3.4. Methods for Studying m6A
Fundamental to all the recent advances in the epitranscriptomics field has been the discovery of new methods to detect and study these modifications genome-wide. The earliest and most widespread of these for m6A were the antibody-based approaches known as m6A immunoprecipitation-sequencing (m6A-seq), as well as methylated RNA immunoprecipitation sequencing (MeRIP-seq) [43]. However, antibody approaches have some limitations. First, there is the issue of non-specificity. For example, m6A-seq is unable to differentiate between m6A and N6,2′-O-dimethyladenosine (m6Am). Second the resolution of these approaches is in the hundreds of base pairs. These limitations have driven the development of methods that are antibody-free and limited to a single nucleotide resolution.
For single nucleotide resolution studies, significant improvement is obtained by adding a UV crosslinking step after the formation of non-covalent complexes between m6A-modified transcripts and the m6A antibody to induce mutations during reverse transcription. The more precise localization of m6A peaks called miCLIP or m6A-CLIP [43]. It has the disadvantage of requiring much more starting material than the m6A-seq or the MeRIP-seq.
Antibody free approaches include DART-seq (deamination adjacent to RNA modification targets), which uses APOBEC1 (a cytidine deaminase) fused to the YTH domain of YTHDF2 [44]. This fusion induces C-to-U deamination at sites adjacent to m6A residues that are then detected using RNA-seq, using as little material as 10 ng of total RNA. Endoribonuclease-based approaches include the MAZTER-seq method which relies on the ability of the bacterial RNase MazF to cleave RNA upstream of an “ACA” sequence, but it does not cleave upstream of “m6A-CA” and can map m6A at single nucleotide resolution [45]. In addition, m6A-sensitive RNA-endoribonuclease–facilitated sequencing (m6A-REF-seq) uses the m6A-sensitive endoribonuclease ChpBK to identify and quantify transcriptomic m6A sites at specific motifs at single base resolution [46].
Finally, complementing these sequencing-based methodologies are biophysical methods, such as thin layer chromatography and mass spectrometry that can serve as powerful tools for both validation and the identification and quantification of m6A [43].

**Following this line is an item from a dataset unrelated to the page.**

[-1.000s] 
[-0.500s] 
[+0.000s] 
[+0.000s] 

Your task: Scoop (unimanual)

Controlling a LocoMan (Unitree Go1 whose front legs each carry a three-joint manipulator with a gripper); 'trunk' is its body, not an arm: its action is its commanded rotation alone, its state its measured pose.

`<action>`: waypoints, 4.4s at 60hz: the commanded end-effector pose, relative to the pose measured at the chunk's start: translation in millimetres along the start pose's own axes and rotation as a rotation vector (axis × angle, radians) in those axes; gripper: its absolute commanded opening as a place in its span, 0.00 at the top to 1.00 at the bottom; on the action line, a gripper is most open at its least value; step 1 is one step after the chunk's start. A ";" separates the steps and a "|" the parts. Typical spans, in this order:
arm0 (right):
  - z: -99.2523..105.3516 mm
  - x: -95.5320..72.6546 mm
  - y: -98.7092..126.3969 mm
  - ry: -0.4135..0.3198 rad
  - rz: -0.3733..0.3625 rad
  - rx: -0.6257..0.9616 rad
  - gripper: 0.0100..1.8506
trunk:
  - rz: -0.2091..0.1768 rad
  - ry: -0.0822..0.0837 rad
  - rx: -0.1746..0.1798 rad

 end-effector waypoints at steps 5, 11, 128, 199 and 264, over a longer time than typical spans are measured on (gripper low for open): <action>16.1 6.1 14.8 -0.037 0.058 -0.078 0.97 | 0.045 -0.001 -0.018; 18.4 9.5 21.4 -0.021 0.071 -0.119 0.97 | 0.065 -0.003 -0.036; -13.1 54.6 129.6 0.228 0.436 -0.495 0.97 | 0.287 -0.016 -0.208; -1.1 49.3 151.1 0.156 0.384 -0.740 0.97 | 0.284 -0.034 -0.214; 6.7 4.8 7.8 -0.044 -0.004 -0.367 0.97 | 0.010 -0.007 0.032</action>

4. Self-Renewing Epithelia: The Need for Dynamic Gene Regulatory Control
Dynamic, self-renewing tissues like epithelia undergo dramatic alterations in gene expression as they differentiate, suggesting that RNA epigenetic mechanisms may play important roles in their physiology. Epithelia are found lining internal and external surfaces, such as the lining of the intestinal track and the surface of the skin, and form the major barriers between the internal and external environments. The different types of epithelia are characterized as being stratified, transitional, or glandular, and depending on the region of the body, the cells can vary in shape and amount of stratification [47]. These tissues can be present in either dry or wet environments, such as the epidermis, and the oral cavity, respectively. The stratified non-cornified epithelia is found in the epithelium of the oral cavity, esophagus, vagina and urethra. Stratified-cornified epithelia have epithelial cells that are cornified and dead, thus called corneocytes, and are found in the epidermis and at the plate of the human fingernail [48].
In stratified epithelia, basal stem-like progenitor cells adhere to the basement membrane and through a continuous regenerative process, go on to replace the “suprabasal” cells above them [49]. With further differentiation, the surface epithelial cell eventually slough off and the process continues [50,51]. This dynamic self-renewal process depends on the presence of the keratinocyte stem cells and their ability to undergo profound physiological and transcriptional changes. For example, keratin genes, which produce the namesake intermediate filaments of keratinocytes that account for about 80% of the total protein content in differentiated cells of stratified epithelia, display unique expression patterns that change with the state of differentiation. Keratin 14 (K14) is highly expressed in the basal cells of stratified epithelia and is correlated with proliferative activity of keratinocytes. In contrast, Keratin 10 (K10) is highly expressed in the post-proliferative cells of the suprabasal epidermis [48,52].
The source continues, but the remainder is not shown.